Si ces places mobiles n’ont pas pu se disséminer dans le quartier autant que le souhaitait l’artiste, c’est qu’il y avait certaines impossibilités techniques et légales qui rendaient la manipulation et le déplacement quelque peu difficiles. La lourdeur des structures en contre-plaqué et l’utilisation de roues non adaptées au terrain chaotique du parc sans nom (point de départ des places) sont quelques éléments pouvant expliquer que ce projet n’ait pas eu l’impact initial souhaité. Par ailleurs, le fait de prendre la liberté de déposer ces structures sur des bouts de terrain, spécifiquement entre le trottoir et les bâtiments du quartier, a soulevé des questions sur la notion de propriété privée.

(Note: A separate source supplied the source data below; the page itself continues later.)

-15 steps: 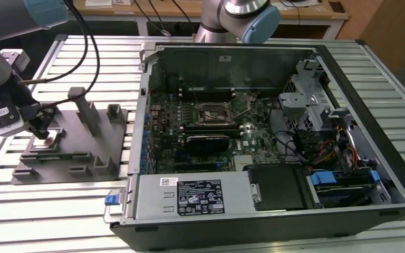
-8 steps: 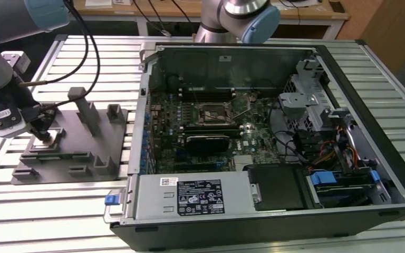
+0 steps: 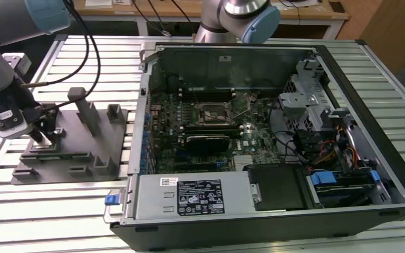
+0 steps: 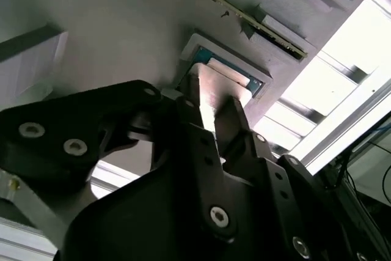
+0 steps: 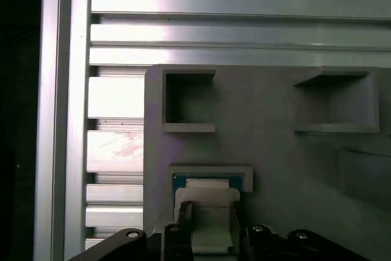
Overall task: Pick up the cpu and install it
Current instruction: 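Pick up the cpu and move it towards the insertion slot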
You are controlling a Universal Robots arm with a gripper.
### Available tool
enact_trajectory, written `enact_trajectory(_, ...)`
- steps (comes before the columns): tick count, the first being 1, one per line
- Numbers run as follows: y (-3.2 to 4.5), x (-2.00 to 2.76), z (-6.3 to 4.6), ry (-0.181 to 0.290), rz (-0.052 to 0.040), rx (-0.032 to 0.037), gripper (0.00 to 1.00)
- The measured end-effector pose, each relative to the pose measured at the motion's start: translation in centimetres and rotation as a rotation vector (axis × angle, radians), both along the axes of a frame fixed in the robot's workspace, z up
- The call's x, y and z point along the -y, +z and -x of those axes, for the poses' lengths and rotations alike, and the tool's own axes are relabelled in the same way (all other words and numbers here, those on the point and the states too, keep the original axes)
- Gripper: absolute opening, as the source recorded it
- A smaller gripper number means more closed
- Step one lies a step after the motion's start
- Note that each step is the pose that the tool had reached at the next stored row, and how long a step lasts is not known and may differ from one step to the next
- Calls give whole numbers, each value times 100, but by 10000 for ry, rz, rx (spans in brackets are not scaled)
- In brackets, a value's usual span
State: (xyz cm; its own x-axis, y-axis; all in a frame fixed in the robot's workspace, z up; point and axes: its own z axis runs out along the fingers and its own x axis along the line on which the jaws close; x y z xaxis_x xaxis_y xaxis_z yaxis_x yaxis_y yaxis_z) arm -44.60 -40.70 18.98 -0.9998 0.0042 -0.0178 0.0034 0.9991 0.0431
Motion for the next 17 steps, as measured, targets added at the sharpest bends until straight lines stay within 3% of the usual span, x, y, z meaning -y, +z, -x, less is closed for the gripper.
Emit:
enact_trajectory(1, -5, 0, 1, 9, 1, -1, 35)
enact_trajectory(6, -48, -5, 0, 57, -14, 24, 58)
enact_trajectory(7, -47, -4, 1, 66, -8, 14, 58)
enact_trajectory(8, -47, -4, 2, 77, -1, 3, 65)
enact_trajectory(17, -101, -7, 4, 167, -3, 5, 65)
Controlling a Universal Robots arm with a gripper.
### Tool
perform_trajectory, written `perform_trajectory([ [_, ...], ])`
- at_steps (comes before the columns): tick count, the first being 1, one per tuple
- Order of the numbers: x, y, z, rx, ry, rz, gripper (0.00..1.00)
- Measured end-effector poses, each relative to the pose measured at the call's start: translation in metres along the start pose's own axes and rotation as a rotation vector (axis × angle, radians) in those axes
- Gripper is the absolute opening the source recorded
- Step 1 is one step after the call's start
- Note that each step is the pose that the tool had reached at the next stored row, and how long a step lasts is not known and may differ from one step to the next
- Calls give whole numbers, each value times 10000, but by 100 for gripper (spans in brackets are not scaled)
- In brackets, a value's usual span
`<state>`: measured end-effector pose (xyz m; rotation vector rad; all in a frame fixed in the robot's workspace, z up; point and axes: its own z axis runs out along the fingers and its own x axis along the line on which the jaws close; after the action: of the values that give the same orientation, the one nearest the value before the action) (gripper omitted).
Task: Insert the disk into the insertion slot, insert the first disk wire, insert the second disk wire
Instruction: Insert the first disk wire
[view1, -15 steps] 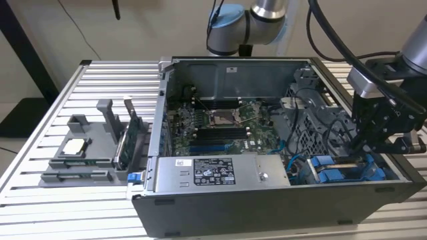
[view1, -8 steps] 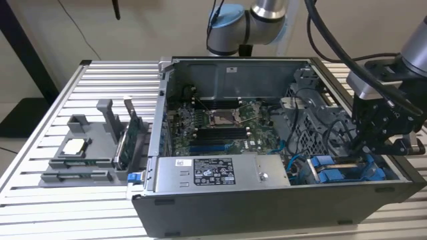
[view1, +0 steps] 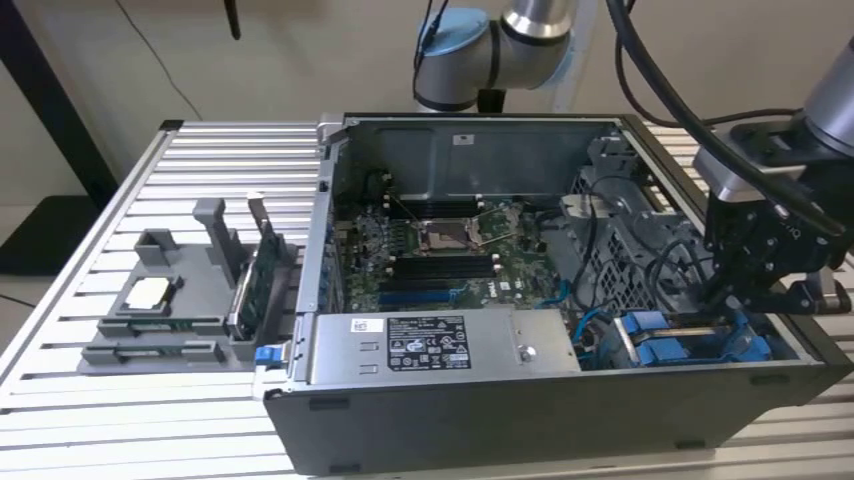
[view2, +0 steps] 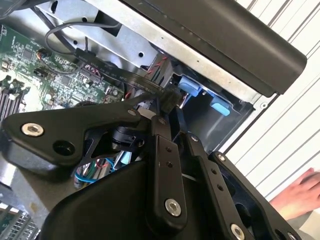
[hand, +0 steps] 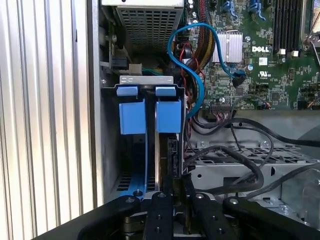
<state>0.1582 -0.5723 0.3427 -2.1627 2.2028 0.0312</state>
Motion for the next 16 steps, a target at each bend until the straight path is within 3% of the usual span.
perform_trajectory([
  [9,2,9,27,4,5,75,19],
  [16,-2,25,32,4,-34,80,19],
])
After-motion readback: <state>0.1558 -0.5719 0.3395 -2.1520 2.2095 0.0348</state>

Il est intéressant de relever la grogne de certains propriétaires qui ne semblaient pas apprécier la présence de ces places «indésirables» venues se poser sur leur propriété. Bien qu’on puisse considérer les installations d’Alexandre David comme des œuvres d’art public, leur «illégalité» sur des lieux privés a eu pour effet de susciter un sentiment de perte d’espace pour les propriétaires ayant reçu la visite de ces volumineuses places. Malgré tout, le terrain de jeu du parc en tant que laboratoire à ciel ouvert aura permis de tester ces structures en favorisant les rassemblements et les moments pour flâner ou même jouer. Alexandre David pourra, éventuellement, repenser les matériaux utilisés afin de les rendre plus facilement transformables et transportables d’un lieu à l’autre.
Les prémisses du projet d’Alexandre David étaient intéressantes, en cela qu’ils ont permis à l’artiste de revoir sa propre démarche artistique pour la confronter à l’espace public. Même si certains ajustements sont nécessaires pour permettre à ces places mobiles de véritablement se déployer dans la ville, il n’en demeure pas moins qu’elles auront déclenché une réflexion sur le rôle de l’art dans les espaces publics. Se déplacer dans le quartier avec ces objets, les poser dans des lieux non conçus pour eux à la base, c’est aussi se questionner sur ce qui régule les espaces publics et privés et par quels moyens le citoyen peut prendre position dans ces lieux fortement balisés. En ce sens, Faire des places d’Alexandre David aura permis aux utilisateurs de l’œuvre de vivre une expérience tant ludique que réflexive sur l’occupation possible des lieux dans une société fortement réglementée.